Keira Knightley Wrote an Essay on the Strength of Motherhood

Keira Knightley at the premiere of Colette.
Keira Knightley at the premiere of Colette. Photo: Kevork Djansezian/Getty Images

Keira Knightley wrote an essay for the upcoming book Feminists Don’t Wear Pink (And Other Lies) in which she detailed giving birth to her daughter three years ago. Refinery29 published a portion of her essay, where she described in detail, meeting her child for the first time: “My vagina split, you came out with your eyes open. Arms up in the air. Screaming. They put you on to me, covered in blood, vernix, your head misshapen from the birth canal. Pulsating, gasping, screaming.”

The book of essays, which was curated by Scarlett Curtis, includes essays from other powerful women like Saoirse Ronan, Adwoa Aboah, Jameela Jamil, and Gemma Arterton. Each essay tackles a different, personal approach to issues facing women.

Knightley’s essay also touched on the treatment of Kate Middleton after the birth of her daughter — they both gave birth at similar times in 2015.

Hide. Hide our pain, our bodies splitting, our breasts leaking, our hormones raging. Look beautiful. Look stylish, don’t show your battleground, Kate. Seven hours after your fight with life and death, seven hours after your body breaks open, and bloody, screaming life comes out. Don’t show. Don’t tell. Stand there with your girl and be shot by a pack of male photographers.

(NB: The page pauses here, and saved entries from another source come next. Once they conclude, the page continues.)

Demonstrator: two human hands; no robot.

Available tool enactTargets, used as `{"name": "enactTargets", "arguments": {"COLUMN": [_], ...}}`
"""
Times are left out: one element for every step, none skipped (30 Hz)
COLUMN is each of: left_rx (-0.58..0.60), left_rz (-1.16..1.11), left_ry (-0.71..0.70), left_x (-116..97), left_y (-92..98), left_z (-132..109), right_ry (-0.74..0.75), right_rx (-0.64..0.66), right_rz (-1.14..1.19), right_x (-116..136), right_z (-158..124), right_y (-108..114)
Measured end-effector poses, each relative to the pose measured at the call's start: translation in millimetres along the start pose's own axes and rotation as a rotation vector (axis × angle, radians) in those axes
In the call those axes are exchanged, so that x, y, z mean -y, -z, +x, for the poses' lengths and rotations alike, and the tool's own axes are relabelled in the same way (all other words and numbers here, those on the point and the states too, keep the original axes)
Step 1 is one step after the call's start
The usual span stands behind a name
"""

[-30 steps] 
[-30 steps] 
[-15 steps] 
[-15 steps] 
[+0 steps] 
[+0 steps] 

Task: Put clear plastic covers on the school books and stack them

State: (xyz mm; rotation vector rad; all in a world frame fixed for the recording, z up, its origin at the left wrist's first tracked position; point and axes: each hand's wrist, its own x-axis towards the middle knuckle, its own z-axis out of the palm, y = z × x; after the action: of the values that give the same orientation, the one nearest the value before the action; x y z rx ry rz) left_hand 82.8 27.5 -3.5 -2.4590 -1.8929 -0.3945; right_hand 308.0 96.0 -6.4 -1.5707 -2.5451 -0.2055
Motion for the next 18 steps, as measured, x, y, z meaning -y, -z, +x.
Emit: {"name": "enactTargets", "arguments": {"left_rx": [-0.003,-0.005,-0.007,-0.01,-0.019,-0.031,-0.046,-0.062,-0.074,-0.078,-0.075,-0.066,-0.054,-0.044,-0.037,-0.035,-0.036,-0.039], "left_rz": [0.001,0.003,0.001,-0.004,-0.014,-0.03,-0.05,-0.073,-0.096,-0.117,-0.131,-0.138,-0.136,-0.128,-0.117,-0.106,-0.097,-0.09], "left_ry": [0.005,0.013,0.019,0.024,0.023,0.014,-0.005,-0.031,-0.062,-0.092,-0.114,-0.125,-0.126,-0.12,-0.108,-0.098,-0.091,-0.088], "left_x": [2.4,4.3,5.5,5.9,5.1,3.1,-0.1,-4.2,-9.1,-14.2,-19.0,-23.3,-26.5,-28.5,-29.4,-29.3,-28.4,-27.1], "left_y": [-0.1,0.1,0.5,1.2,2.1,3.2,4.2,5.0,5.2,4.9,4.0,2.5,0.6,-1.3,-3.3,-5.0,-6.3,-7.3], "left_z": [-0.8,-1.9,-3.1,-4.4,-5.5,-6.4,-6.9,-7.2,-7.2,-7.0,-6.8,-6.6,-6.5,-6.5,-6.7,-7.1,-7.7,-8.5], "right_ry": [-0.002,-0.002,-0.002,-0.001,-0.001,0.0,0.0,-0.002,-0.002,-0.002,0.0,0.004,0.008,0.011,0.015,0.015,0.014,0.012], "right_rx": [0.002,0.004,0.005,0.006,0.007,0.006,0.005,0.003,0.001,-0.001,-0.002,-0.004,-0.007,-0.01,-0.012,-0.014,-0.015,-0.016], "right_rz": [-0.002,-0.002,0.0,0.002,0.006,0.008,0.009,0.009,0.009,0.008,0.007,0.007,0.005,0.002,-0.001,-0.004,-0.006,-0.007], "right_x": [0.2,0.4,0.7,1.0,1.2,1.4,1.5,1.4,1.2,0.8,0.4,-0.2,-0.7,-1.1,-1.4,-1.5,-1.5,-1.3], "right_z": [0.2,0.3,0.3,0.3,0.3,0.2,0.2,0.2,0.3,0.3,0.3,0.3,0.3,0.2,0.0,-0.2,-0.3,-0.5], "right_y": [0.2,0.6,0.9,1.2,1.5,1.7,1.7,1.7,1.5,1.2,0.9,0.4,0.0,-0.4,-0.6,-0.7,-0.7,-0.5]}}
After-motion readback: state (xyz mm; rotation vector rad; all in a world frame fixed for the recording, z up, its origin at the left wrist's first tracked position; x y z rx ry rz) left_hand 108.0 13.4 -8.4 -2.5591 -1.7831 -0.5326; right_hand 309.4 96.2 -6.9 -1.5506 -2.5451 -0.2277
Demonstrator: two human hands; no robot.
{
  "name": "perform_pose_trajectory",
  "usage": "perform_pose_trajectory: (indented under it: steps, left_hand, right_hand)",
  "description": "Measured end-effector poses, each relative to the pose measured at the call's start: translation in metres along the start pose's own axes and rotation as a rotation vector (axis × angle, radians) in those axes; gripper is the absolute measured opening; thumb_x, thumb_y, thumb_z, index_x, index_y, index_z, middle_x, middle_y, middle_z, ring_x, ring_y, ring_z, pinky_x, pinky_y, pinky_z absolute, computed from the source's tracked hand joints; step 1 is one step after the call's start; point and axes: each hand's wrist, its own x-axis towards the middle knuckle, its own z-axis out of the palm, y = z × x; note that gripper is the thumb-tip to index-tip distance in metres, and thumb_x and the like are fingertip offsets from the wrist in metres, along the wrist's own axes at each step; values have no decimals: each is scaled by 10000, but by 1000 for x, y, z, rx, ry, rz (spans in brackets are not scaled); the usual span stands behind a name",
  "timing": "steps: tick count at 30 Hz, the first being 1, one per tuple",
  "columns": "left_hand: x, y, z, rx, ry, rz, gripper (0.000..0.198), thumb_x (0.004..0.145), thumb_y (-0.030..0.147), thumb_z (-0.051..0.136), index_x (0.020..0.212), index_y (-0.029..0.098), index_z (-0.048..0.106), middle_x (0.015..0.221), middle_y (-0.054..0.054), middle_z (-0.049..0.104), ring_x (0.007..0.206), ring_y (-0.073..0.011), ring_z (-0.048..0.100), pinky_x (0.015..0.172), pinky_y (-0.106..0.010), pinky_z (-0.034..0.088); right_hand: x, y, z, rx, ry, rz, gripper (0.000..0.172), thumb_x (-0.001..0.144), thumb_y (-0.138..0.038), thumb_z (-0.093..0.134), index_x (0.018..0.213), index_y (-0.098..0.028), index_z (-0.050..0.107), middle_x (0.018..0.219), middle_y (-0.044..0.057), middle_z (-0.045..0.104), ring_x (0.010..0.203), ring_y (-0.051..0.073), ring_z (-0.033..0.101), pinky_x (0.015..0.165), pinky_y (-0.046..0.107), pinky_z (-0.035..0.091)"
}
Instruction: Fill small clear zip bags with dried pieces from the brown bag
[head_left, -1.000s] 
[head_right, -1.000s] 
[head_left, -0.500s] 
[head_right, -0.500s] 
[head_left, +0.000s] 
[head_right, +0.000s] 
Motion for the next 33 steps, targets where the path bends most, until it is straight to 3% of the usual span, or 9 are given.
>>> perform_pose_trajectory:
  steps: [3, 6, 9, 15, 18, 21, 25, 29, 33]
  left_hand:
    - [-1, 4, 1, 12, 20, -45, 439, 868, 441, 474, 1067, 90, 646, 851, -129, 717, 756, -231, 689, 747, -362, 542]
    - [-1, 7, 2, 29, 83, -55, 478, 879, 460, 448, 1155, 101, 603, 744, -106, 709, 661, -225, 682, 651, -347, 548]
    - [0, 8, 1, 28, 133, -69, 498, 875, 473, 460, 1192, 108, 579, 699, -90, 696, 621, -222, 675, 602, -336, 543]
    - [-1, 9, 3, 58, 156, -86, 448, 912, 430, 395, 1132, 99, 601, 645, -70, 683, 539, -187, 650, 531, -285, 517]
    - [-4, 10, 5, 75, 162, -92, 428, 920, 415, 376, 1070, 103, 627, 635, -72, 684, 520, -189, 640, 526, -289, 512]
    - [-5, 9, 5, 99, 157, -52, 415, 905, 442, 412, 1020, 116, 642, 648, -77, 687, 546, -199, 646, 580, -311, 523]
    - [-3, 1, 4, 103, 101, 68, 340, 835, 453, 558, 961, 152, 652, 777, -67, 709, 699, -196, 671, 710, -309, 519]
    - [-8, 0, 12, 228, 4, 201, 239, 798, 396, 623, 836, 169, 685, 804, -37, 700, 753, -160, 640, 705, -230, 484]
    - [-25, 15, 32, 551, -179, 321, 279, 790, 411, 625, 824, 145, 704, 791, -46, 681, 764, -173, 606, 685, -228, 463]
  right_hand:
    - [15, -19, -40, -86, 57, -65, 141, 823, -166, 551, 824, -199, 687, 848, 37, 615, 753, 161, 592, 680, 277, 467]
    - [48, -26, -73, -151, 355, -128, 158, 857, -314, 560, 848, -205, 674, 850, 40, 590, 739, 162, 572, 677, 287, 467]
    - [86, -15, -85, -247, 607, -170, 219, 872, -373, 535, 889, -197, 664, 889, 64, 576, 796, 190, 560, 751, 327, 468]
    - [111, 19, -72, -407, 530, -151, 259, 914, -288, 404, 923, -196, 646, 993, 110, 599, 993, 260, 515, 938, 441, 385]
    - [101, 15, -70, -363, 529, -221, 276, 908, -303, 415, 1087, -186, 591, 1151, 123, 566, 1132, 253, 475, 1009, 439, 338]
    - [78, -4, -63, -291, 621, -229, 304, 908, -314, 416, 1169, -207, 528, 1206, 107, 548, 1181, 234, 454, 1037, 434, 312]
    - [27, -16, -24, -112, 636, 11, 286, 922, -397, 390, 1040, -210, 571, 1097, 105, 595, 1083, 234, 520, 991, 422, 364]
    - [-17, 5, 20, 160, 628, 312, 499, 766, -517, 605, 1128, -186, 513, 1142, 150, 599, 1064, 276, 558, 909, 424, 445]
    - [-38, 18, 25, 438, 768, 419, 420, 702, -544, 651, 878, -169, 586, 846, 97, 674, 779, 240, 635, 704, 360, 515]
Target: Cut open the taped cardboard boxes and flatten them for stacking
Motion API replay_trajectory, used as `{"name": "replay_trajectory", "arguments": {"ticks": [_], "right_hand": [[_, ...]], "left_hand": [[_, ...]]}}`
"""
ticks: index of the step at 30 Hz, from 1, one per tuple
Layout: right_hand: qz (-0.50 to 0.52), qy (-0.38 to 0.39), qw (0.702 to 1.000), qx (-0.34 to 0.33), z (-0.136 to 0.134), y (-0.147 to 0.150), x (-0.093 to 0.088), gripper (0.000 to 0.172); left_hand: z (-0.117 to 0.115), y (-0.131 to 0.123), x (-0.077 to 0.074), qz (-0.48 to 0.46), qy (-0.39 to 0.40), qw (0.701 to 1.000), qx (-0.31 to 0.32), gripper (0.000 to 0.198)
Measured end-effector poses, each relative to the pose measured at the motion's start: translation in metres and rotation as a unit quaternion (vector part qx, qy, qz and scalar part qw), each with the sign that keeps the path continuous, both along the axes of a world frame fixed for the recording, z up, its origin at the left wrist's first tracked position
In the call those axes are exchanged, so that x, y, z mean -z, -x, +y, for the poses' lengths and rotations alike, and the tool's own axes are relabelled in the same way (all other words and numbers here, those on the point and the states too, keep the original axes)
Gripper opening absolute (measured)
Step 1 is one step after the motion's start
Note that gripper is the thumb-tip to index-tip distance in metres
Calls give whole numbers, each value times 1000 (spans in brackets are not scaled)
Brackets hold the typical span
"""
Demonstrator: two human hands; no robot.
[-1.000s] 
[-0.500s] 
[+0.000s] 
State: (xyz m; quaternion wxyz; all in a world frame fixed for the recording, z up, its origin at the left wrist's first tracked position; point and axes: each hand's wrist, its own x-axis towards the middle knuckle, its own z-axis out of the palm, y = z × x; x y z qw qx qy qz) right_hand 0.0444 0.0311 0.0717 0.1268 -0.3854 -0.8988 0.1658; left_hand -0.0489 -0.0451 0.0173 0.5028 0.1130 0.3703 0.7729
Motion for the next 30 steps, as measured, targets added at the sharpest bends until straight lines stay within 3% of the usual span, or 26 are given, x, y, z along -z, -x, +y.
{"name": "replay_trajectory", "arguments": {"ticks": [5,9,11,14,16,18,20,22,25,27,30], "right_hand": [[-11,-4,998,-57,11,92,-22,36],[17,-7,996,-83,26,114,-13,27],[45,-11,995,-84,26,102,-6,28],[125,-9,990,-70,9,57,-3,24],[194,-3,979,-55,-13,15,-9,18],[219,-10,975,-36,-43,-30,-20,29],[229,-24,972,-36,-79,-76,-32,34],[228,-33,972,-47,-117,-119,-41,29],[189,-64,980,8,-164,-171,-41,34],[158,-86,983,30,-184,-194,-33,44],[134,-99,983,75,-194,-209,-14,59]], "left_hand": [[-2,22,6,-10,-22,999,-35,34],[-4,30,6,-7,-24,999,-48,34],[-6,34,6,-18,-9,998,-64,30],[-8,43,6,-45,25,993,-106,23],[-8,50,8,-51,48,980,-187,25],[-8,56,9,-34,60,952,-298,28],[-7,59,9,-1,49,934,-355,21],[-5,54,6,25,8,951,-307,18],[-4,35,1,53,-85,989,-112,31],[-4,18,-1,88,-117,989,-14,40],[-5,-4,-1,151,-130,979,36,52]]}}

Knightley also touched on the sexist double standards she faced after coming back to work as a new mother, and the tensions that exist as she works alongside men. “I work with men. I watch them and they watch me,” she wrote.

“They worry that I don’t like them,” she continued. “It drives them mad. They belittle me, they try not to listen to me, they don’t talk to me, they don’t want to hear my voice, my experience, my opinion.”

She dedicated the essay to her daughter.